**EXERCISE OBJECTIVE**
Among the lines below, copy exactly those from the one with "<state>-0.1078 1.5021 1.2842" through the one with "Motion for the", counting both ends.

**THE DATA**
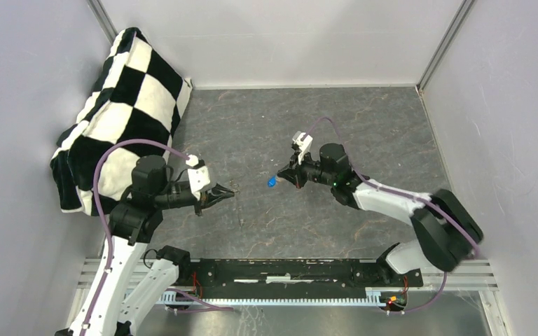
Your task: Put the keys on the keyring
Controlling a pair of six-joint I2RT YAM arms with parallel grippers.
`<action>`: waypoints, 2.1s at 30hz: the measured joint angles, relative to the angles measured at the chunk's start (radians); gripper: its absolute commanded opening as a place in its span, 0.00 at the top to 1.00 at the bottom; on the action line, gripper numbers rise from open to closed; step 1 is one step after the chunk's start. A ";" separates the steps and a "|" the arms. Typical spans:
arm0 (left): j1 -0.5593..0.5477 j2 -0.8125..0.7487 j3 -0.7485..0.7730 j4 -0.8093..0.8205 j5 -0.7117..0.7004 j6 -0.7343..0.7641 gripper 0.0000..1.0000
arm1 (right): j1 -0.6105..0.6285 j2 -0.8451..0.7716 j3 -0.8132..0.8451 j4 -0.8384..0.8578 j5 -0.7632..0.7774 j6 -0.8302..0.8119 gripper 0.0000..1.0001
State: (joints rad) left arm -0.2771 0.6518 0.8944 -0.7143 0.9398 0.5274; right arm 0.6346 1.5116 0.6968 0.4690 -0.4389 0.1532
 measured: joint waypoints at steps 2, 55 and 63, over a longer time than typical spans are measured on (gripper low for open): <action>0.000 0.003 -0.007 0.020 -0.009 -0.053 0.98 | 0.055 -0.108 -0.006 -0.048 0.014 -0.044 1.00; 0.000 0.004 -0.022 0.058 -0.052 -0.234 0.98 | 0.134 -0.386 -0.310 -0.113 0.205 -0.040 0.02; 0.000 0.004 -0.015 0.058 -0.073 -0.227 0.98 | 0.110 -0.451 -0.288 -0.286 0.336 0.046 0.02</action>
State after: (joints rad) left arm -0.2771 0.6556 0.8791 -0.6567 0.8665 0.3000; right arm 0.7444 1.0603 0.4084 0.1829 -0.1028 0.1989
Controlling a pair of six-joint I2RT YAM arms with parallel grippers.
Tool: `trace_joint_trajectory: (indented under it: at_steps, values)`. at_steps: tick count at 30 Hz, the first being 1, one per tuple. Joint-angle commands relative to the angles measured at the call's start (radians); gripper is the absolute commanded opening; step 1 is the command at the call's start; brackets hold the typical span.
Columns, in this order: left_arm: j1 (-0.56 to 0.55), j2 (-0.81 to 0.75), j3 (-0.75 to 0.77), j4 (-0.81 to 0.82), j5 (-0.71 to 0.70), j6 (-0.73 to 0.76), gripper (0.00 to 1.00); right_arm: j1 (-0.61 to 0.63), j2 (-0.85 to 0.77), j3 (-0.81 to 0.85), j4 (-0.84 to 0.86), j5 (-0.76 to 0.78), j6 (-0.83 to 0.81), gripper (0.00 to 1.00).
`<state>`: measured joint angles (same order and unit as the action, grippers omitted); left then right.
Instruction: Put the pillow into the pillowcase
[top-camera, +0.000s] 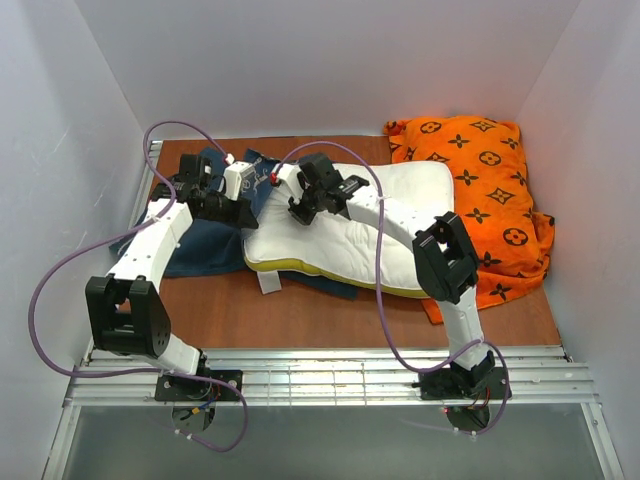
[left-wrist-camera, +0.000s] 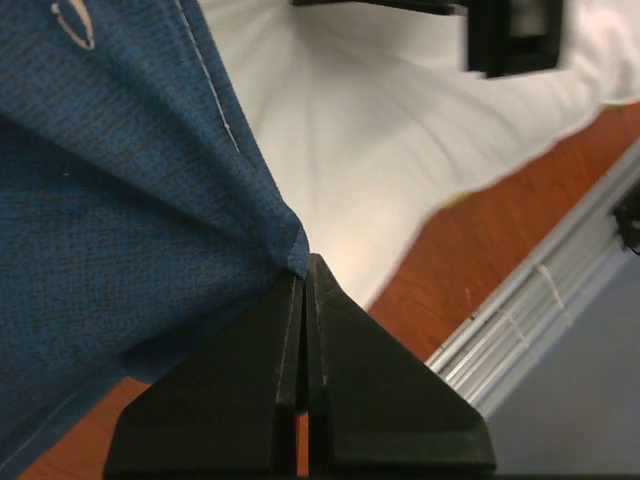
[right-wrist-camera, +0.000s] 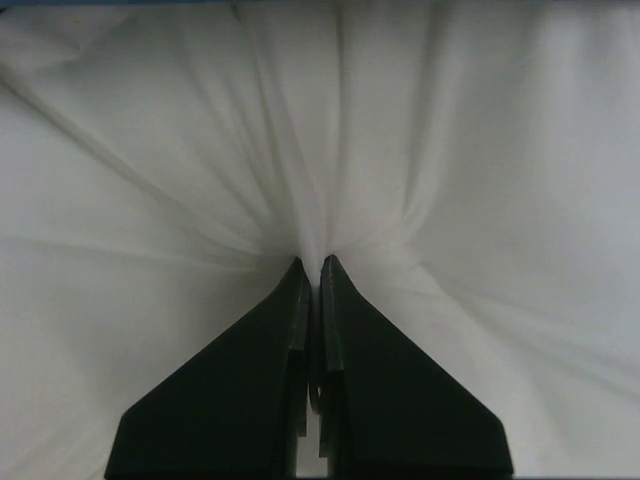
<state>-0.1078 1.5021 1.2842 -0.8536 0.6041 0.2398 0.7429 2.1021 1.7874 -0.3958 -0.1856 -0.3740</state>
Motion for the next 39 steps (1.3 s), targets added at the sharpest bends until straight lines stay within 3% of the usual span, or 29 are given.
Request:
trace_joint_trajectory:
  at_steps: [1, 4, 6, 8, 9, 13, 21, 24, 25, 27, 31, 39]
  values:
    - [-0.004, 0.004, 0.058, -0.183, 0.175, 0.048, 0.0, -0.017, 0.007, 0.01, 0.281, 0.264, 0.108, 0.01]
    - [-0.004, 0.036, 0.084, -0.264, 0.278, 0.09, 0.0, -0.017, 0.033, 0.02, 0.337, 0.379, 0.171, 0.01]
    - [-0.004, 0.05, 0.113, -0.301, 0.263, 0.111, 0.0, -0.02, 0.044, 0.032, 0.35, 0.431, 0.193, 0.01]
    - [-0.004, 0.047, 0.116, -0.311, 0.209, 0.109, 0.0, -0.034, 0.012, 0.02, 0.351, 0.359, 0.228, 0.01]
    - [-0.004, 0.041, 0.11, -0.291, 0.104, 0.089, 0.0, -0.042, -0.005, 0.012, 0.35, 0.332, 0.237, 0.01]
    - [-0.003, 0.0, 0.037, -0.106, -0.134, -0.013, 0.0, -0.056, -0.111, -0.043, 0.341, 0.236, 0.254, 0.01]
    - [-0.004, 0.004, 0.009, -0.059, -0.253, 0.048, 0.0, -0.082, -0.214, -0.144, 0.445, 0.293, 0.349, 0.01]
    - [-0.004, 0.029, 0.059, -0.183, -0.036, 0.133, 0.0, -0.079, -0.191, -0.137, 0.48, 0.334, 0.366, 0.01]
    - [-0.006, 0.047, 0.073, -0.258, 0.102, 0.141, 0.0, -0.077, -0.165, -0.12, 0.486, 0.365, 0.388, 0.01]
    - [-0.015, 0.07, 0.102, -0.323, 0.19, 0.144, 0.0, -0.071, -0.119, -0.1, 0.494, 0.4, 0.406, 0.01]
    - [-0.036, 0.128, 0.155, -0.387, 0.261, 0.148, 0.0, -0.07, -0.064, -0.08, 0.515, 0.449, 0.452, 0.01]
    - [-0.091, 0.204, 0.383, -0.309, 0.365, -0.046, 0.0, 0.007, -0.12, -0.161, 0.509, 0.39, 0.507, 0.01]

**WRITTEN ANSWER**
<state>-0.1078 1.5021 1.2842 -0.8536 0.6041 0.2398 0.7429 2.1021 1.7874 -0.3958 -0.1856 -0.3740</state>
Motion for the next 39 steps (1.3 s), targets added at the sharpest bends until straight lines stay within 3% of the usual span, or 29 are given.

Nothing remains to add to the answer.